Retroelement silencing factor 1 is a protein that in humans is encoded by the RESF1 gene. RESF1 is broadly expressed in the lymph nodes, ovaries, appendix and spleen.  RESF1 shows characteristics of being a minor histocompatibility antigen, as well as tumor suppressor capabilities. The high expression in the lymph nodes and spleen indicate function in the immune system.

Gene 
RESF1 is a protein coding gene found on Chromosome 12 and maps to 12p11.21. Alternative names for this gene include Gonad Expressed Transcript (GET), UTA2-1 and C12orf35. RESF1 has 7 exons, 3 of which occur before the start codon.

Tissue expression

Normal 
A study of normal human tissue expression profiling shows that RESF1 is highly expressed in the thymus, spleen, bone marrow and liver. This is interesting as it relates to common organs associated with the Immune system.

Gene tissue expression patterns found through the National Center for Biotechnology Information UniGene EST Profile showed that there was also high expression of RESF1 in the lymph nodes, uterus, mouth, thyroid, larynx and blood.

Cancer 
An evaluation of RESF1 expression in health states was performed using NCBI Unigene’s EST Profile. Although RESF1 is highly expressed in uterine tumors, it is also highly expressed in the uterus, suggesting that it is unlikely the gene is associated closely with uterine cancer. However, RESF1 may be related to adrenal tumors, as there was lower expression of this gene within normal kidney tissue.

Transcript

Transcription factor binding sites 
Transcription factor binding sites within the promoter of RESF1 included mainly transcription factors that were associated with bone marrow cells, antibody- producing cells, and blood cells. This supports the association of RESF1 with the functioning immune system.

Protein 

RESF1 is 1747 amino acids in length and has one domain of unknown function, DUF4617. The Molecular Weight of RESF1 is 194.9 kdal. The basal isoelectric point is 8.95. A localization prediction suggests that RESF1 is likely a nuclear protein.

Protein structure 

The secondary structure of RESF1 consists of mainly random coil structures (approximately 59.2%), few alpha helices (24% of residues) and fewer extended strands (15.8% of residues).

A predicted 3-D structure was created using Swiss model work space, shown above.

Protein interactions 

RESF1 interacts with NANOG, MDM2, EXOC1 and CALML3. These interactions further suggest RESF1 is a nuclear protein, and that it may be associated with tumor-suppressor proteins and immune system proteins.

EXOC1 was involved in a schizophrenia study, relating a schizophrenia risk gene (DISC1) to a network of protein-protein interactions. This study used a two-hybrid assay as evidence to the protein interaction between RESF1 and EXOC1. EXOC1 functions as a response to microbial infections, which reduces viral RNA synthesis and protein translation.
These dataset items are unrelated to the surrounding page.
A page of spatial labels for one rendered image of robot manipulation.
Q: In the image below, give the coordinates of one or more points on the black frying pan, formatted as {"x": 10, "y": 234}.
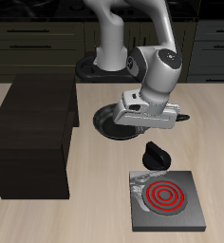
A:
{"x": 106, "y": 126}

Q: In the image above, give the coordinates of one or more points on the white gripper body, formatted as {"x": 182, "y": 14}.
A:
{"x": 145, "y": 119}

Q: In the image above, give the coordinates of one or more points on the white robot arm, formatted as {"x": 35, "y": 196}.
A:
{"x": 158, "y": 72}

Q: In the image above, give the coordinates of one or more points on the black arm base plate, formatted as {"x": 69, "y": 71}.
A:
{"x": 85, "y": 71}

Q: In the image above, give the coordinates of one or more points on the dark kitchen cupboards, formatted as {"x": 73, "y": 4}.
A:
{"x": 38, "y": 53}

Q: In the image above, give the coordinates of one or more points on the round black stove knob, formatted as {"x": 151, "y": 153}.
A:
{"x": 156, "y": 157}

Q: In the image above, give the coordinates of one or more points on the dark wooden cabinet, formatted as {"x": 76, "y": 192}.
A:
{"x": 31, "y": 133}

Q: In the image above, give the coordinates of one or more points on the dark grey stove plate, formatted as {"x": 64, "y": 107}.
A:
{"x": 167, "y": 209}

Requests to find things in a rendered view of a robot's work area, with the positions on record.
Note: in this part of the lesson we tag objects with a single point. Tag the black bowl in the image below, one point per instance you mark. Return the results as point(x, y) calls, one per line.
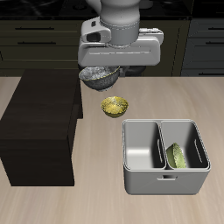
point(99, 78)

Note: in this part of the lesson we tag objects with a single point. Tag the dark wooden cabinet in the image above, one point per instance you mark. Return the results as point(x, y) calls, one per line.
point(40, 125)

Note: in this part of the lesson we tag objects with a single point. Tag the dark kitchen cupboards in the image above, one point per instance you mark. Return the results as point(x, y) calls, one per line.
point(38, 43)

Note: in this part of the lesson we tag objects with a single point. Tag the yellow bowl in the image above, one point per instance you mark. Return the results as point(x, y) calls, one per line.
point(114, 107)

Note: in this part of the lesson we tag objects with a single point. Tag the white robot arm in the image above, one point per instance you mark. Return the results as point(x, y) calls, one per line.
point(119, 20)

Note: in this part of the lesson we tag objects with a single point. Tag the white two-bin basket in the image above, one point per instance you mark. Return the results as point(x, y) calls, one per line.
point(166, 157)

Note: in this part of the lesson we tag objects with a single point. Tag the green bowl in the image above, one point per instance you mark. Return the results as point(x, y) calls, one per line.
point(176, 157)

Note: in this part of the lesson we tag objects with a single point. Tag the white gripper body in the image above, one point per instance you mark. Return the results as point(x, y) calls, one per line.
point(119, 55)

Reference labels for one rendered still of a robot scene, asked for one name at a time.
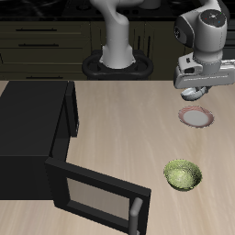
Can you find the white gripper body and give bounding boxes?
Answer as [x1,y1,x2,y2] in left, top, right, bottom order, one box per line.
[173,59,235,90]

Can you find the pink rimmed white plate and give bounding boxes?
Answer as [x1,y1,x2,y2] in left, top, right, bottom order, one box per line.
[177,105,215,129]

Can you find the green bowl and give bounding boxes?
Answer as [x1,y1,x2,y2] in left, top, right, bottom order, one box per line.
[162,158,204,193]

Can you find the dark kitchen cupboards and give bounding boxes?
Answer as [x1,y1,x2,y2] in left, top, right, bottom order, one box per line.
[0,0,235,82]

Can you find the black microwave oven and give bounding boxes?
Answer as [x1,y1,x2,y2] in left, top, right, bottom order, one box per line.
[0,80,152,235]

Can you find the flat black base plate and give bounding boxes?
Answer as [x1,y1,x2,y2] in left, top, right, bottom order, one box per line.
[81,50,154,78]

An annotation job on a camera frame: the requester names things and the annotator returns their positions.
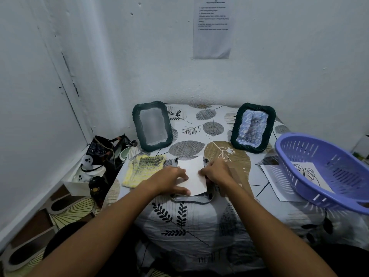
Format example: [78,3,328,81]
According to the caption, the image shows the person's right hand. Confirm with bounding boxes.
[198,159,236,190]

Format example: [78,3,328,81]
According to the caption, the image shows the person's left hand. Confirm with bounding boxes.
[148,166,191,197]

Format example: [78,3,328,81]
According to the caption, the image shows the white paper card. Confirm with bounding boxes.
[177,155,209,197]

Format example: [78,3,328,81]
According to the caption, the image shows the person's left forearm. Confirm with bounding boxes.
[27,182,162,277]

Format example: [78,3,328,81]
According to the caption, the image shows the person's right forearm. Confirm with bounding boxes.
[220,179,338,277]

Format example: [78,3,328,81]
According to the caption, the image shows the leaf-patterned tablecloth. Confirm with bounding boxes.
[102,104,369,276]

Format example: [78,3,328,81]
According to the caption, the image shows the yellow knitted cloth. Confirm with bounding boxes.
[122,154,167,189]

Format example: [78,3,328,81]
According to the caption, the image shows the plain white paper sheet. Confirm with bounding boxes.
[261,164,307,202]

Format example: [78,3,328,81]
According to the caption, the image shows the black round bottle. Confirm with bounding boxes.
[88,176,109,203]

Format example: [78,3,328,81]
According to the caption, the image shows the black patterned bag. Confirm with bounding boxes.
[86,134,138,170]

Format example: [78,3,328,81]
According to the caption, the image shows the white ghost figure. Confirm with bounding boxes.
[81,154,94,172]

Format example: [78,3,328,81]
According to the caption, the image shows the white sheet with leaf drawing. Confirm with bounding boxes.
[291,161,335,194]

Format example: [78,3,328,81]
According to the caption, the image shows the white storage box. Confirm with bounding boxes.
[61,164,107,197]

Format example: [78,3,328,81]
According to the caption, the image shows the person's black trousers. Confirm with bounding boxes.
[43,221,139,277]

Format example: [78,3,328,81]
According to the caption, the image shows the purple plastic basket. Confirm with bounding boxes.
[274,133,369,215]

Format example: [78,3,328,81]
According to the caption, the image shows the leaf-patterned floor mat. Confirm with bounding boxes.
[0,196,101,277]

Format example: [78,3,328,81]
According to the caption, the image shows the printed paper notice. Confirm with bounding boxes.
[192,0,233,60]

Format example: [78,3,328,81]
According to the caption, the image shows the dark green frame with photo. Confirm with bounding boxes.
[230,103,277,154]

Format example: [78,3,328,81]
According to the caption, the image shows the empty dark green picture frame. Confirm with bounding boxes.
[132,101,174,153]

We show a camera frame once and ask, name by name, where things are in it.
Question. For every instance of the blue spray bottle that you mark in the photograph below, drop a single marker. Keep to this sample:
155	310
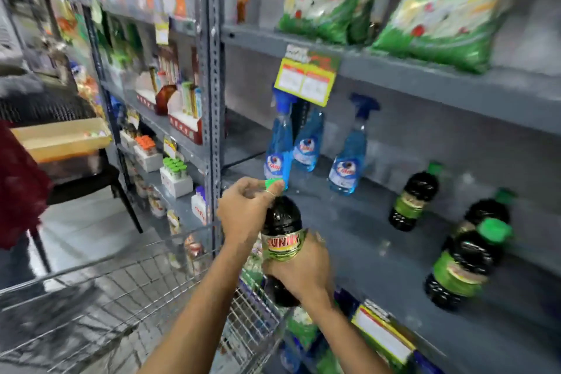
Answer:
307	141
279	146
348	163

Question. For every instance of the grey metal shelving unit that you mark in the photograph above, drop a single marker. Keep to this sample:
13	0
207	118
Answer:
438	80

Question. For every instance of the small yellow hanging tag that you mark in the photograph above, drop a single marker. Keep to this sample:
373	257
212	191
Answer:
161	32

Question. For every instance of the person's left hand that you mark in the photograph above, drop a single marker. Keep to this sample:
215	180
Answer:
241	216

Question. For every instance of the red white display box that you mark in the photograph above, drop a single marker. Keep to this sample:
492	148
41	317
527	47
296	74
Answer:
147	97
186	124

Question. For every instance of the white box of green-capped bottles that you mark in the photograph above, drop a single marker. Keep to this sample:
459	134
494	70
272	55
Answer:
176	183

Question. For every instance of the flat cardboard box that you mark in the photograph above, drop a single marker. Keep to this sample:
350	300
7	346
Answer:
61	139

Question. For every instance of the person's right fingers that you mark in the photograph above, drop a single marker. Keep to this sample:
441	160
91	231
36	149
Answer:
316	244

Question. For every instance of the white yellow shelf label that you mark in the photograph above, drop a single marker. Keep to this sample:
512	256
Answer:
381	334

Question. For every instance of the small orange bottle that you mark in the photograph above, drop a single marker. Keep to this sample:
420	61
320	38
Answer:
242	7

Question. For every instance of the person's left fingers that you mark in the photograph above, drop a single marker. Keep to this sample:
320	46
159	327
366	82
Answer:
268	189

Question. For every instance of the person's right hand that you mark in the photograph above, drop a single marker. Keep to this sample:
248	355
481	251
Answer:
307	273

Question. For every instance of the black chair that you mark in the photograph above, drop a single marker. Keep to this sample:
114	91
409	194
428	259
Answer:
83	181

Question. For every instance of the person's right forearm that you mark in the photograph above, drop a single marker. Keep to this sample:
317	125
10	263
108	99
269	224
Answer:
342	338

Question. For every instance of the yellow shelf price tag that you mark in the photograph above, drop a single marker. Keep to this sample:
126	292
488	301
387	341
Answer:
307	80

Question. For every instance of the grey shelving unit with goods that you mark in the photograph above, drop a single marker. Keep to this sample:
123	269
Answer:
168	126

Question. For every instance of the green packet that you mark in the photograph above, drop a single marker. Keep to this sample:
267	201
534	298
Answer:
302	327

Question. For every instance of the white box of orange-capped bottles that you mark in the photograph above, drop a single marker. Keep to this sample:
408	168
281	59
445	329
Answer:
148	159

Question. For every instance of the dark bottle with green cap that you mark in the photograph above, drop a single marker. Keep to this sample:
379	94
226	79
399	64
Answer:
460	268
414	198
282	220
486	209

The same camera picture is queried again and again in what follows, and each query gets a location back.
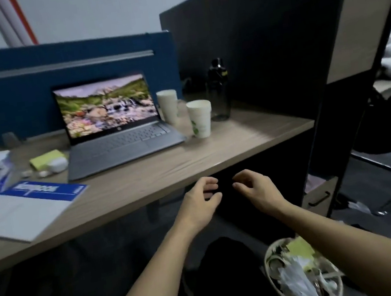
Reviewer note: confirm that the person's right hand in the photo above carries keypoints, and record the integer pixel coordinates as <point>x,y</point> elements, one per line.
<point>261,193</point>

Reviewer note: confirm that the person's left hand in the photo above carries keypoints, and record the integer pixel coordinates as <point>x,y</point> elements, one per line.
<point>195,208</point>

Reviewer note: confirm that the person's right thumb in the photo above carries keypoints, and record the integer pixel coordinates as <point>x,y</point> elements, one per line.
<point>240,187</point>

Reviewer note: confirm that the person's left thumb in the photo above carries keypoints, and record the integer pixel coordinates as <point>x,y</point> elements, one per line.
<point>215,200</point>

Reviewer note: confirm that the person's right forearm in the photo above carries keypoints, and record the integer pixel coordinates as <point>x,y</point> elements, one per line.
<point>357,250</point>

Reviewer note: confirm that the person's left forearm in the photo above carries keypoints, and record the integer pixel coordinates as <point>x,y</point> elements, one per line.
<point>154,287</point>

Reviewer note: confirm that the white paper cup green print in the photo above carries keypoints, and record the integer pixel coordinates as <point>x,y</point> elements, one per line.
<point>200,119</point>

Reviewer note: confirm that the beige desk drawer unit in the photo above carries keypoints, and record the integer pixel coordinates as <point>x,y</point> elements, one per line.
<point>320,197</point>

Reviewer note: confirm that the person's dark trouser leg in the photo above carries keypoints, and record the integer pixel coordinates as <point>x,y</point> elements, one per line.
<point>230,280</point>

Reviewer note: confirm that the yellow paper scrap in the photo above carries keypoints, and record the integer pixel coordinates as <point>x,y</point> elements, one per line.
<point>300,248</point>

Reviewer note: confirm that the dark transparent water bottle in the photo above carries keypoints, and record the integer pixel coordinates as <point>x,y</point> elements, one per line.
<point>219,91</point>

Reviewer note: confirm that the white wastebasket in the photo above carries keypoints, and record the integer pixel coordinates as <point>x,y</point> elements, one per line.
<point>274,284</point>

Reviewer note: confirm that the stack of white paper cups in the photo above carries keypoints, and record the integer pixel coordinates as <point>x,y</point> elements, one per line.
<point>168,106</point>

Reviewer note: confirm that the crumpled white plastic trash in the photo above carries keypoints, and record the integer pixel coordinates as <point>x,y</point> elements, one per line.
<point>296,283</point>

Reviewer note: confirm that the grey open laptop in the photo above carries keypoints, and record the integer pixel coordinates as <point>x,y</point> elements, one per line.
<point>112,129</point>

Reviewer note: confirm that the black tall divider panel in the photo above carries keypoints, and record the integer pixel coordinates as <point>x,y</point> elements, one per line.
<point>269,51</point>

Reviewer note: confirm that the black office chair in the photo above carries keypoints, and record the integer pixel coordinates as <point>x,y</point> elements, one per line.
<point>383,132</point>

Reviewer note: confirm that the white earbud case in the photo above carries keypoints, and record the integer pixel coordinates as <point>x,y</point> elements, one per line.
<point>58,164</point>

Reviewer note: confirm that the yellow sticky note pad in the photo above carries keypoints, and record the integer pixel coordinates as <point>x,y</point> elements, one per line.
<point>46,159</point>

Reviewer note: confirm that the white earbud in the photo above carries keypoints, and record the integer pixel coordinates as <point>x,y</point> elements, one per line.
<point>42,174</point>

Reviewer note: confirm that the blue and white folder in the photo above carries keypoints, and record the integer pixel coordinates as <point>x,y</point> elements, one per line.
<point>22,212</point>

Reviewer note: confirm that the blue desk partition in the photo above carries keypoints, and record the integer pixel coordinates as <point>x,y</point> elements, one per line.
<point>28,105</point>

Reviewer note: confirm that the white and orange pipes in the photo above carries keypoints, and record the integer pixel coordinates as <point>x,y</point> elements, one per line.
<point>11,21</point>

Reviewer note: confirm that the silver partition rail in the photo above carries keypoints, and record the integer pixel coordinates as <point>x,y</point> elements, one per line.
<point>67,65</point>

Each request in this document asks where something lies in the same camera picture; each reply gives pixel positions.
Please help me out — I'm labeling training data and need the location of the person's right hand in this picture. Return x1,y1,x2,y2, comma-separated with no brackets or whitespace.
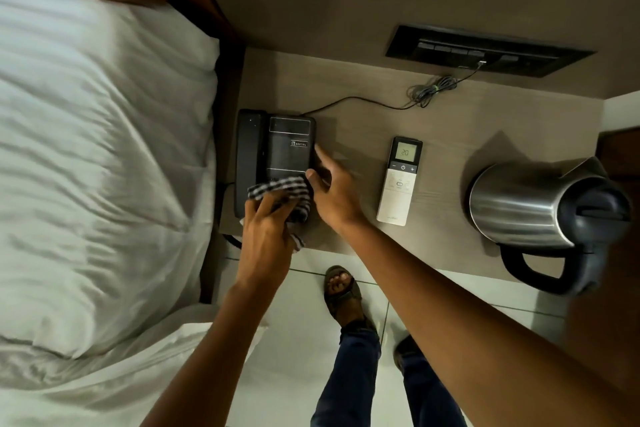
305,144,371,238

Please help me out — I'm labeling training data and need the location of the person's left hand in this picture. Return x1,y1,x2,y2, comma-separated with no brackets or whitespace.
236,191,301,290

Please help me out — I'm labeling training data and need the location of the black white checkered cloth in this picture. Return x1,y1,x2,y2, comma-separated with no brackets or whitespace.
247,176,314,250

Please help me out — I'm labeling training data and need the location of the black telephone base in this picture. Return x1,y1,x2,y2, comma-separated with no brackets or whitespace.
257,114,319,223

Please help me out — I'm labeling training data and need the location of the person's right forearm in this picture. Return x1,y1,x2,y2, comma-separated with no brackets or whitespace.
336,219,640,427

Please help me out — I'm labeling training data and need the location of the person's left forearm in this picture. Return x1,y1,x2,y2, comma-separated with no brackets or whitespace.
140,278,281,427

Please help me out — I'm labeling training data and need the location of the black telephone handset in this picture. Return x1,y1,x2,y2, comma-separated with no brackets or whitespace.
234,109,267,219

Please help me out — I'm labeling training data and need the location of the white remote control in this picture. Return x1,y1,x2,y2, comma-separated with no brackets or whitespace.
376,136,424,228

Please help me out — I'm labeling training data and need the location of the person's left brown sandal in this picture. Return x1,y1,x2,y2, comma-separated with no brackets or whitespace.
323,265,377,333

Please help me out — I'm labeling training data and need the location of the person's brown sandal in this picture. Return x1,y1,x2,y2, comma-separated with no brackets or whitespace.
323,265,377,333
392,334,422,373

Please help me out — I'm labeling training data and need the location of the person's right brown sandal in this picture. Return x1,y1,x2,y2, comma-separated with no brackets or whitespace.
392,334,422,373

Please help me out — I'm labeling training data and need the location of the person's left leg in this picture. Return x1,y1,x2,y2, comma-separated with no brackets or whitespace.
310,322,382,427

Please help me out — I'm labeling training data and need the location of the person's leg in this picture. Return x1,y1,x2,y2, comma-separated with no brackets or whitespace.
397,349,468,427
310,322,382,427

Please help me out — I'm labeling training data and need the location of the white pillow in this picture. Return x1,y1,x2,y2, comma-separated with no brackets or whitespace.
0,0,221,360

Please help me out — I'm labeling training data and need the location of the stainless steel electric kettle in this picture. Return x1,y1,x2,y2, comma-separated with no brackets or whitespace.
467,156,634,297

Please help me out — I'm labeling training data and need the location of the person's right leg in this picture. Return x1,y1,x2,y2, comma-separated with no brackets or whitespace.
397,349,468,427

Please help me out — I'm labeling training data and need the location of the white bed sheet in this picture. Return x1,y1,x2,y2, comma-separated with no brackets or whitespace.
0,304,267,427

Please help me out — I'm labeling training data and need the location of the thin grey telephone cable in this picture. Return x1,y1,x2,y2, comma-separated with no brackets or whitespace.
300,60,487,117

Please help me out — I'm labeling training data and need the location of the black wall switch panel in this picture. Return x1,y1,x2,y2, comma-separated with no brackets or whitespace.
384,23,596,78

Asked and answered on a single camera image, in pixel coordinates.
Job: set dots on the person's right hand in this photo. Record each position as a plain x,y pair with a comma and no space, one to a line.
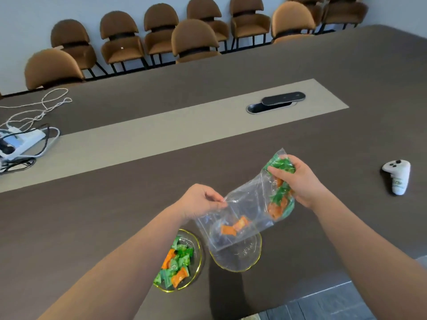
302,184

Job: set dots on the person's left hand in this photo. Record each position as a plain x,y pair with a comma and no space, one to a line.
196,201

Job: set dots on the person's right thumb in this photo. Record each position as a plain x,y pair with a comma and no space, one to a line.
277,171

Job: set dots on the person's left fingers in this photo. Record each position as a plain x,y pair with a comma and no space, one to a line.
216,200

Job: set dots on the clear plastic bag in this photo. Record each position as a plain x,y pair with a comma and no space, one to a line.
240,209

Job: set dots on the person's left forearm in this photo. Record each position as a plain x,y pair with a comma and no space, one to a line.
126,263

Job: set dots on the person's right forearm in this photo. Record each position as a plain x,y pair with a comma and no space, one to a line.
367,259

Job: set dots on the bunch of green orange candies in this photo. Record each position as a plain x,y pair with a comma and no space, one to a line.
281,196

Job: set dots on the orange wrapped candy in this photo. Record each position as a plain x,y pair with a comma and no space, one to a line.
241,223
228,230

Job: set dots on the gold rimmed glass plate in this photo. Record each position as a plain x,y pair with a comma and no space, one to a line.
238,258
191,259

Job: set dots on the recessed table socket box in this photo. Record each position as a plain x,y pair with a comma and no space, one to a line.
255,108

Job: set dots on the black table socket lid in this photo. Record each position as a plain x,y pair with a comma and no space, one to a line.
283,98

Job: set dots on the heap of wrapped candies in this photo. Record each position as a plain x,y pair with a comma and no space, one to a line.
175,264

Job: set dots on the white handheld controller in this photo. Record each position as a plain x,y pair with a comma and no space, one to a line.
398,178

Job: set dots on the row of brown chairs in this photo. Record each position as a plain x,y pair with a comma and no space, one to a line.
160,33

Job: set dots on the white power strip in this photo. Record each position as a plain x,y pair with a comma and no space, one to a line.
25,139

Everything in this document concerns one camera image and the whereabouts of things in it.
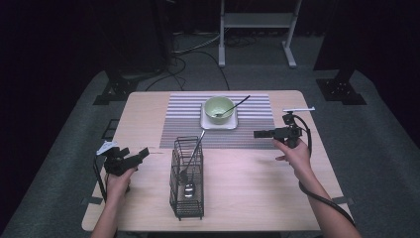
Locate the white square plate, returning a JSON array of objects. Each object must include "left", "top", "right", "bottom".
[{"left": 199, "top": 102, "right": 239, "bottom": 131}]

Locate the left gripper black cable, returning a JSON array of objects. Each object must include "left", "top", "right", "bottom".
[{"left": 92, "top": 154, "right": 109, "bottom": 203}]

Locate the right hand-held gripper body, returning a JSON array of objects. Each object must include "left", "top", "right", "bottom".
[{"left": 272, "top": 106, "right": 316, "bottom": 150}]

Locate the green bowl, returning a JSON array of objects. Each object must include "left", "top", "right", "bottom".
[{"left": 203, "top": 95, "right": 237, "bottom": 126}]

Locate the black-handled spoon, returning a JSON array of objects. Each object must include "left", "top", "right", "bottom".
[{"left": 213, "top": 94, "right": 252, "bottom": 119}]

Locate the person's right hand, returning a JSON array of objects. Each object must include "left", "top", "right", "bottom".
[{"left": 271, "top": 137, "right": 313, "bottom": 180}]

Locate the black wire cutlery basket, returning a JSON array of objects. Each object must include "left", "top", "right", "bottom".
[{"left": 168, "top": 135, "right": 206, "bottom": 221}]

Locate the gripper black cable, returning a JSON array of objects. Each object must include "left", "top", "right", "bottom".
[
  {"left": 290, "top": 113, "right": 358, "bottom": 229},
  {"left": 92, "top": 154, "right": 109, "bottom": 203}
]

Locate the long black-handled utensil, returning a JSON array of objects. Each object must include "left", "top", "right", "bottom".
[{"left": 178, "top": 129, "right": 206, "bottom": 184}]

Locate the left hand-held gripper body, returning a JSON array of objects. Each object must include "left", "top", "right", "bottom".
[{"left": 95, "top": 140, "right": 141, "bottom": 178}]

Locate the white metal stand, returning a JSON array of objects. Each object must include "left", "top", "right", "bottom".
[{"left": 217, "top": 0, "right": 303, "bottom": 69}]

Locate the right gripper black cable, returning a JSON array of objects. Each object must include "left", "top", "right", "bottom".
[{"left": 290, "top": 113, "right": 358, "bottom": 229}]

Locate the black stand base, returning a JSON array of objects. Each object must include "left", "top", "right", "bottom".
[
  {"left": 92, "top": 64, "right": 141, "bottom": 106},
  {"left": 313, "top": 0, "right": 368, "bottom": 106}
]

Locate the black floor cable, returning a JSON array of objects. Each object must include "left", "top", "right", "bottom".
[{"left": 144, "top": 49, "right": 231, "bottom": 92}]

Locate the person's left hand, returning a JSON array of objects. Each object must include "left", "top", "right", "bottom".
[{"left": 104, "top": 166, "right": 139, "bottom": 206}]

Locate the grey tape strip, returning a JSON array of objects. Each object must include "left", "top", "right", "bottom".
[
  {"left": 80, "top": 195, "right": 104, "bottom": 206},
  {"left": 331, "top": 195, "right": 357, "bottom": 205}
]

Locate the grey floor cable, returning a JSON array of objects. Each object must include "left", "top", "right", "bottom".
[{"left": 170, "top": 32, "right": 223, "bottom": 57}]

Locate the striped placemat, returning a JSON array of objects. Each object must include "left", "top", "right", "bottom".
[{"left": 158, "top": 92, "right": 281, "bottom": 151}]

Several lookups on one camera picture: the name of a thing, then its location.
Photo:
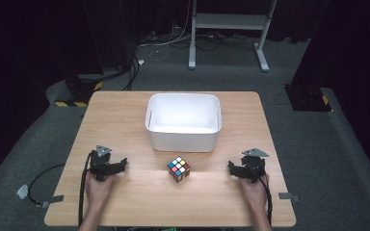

NANOG was predicted to interact with RESF1 based on an affinity capture-MS, which linked NANOG to proteins involved with the cell cycle. This study used affinity purification combined with high accuracy mass spectrometry to find specific protein interactions. NANOG was also found to be an essential transcription factor in embryonic stem cells, specifically involved in gene expression to affect cell fate.

MDM2 is a gene that interacts with others to affect the cell cycle and apoptosis, and is located in tissues common to RESF1, such as the uterus and lymph node. MDM2 was found to interact with RESF1 through the use of a phage display library. This interaction further suggests that RESF1 is a nuclear protein, as MDM2 and its splice variants contain nuclear localization signals for nucleoplasmic distribution.

CALML3 was found to interact with RESF1 based on affinity capture-MS assay, similar to how NANOG was found to interact with RESF1. A study on CALML3 expression in epidermal development showed that CALML3 was useful marker for development, and loss of CALML3 expression correlated with malignant phenotypes.

Evolutionary relationships

Orthologs 
The closest orthologs to RESF1 are primates, however, conserved sequences can be found in whales, bears, snakes, birds, turtles, and frogs. Orthologs of RESF1 diverged as long ago as 353 million years ago (Xenopus laevis), while the closest evolutionary ortholog is Papio anubis, which diverged approximately 28.1 million years ago.

Phylogenetic tree 
An unrooted phylogenetic tree of RESF1 was created of 20 orthologs and the human RESF1 gene.

Molecular phylogeny 
A graph shown below of the molecular evolution of RESF1 shows that it evolved relatively quickly compared to both cytochrome C, a slowly evolving protein, and fibrinogen alpha, which evolved more quickly than cytochrome C. The comparison shows that RESF1 is fairly quickly diverging, which suggests that it could be a gene that changes quickly in response to its environment, such as the introduction of a pathogen.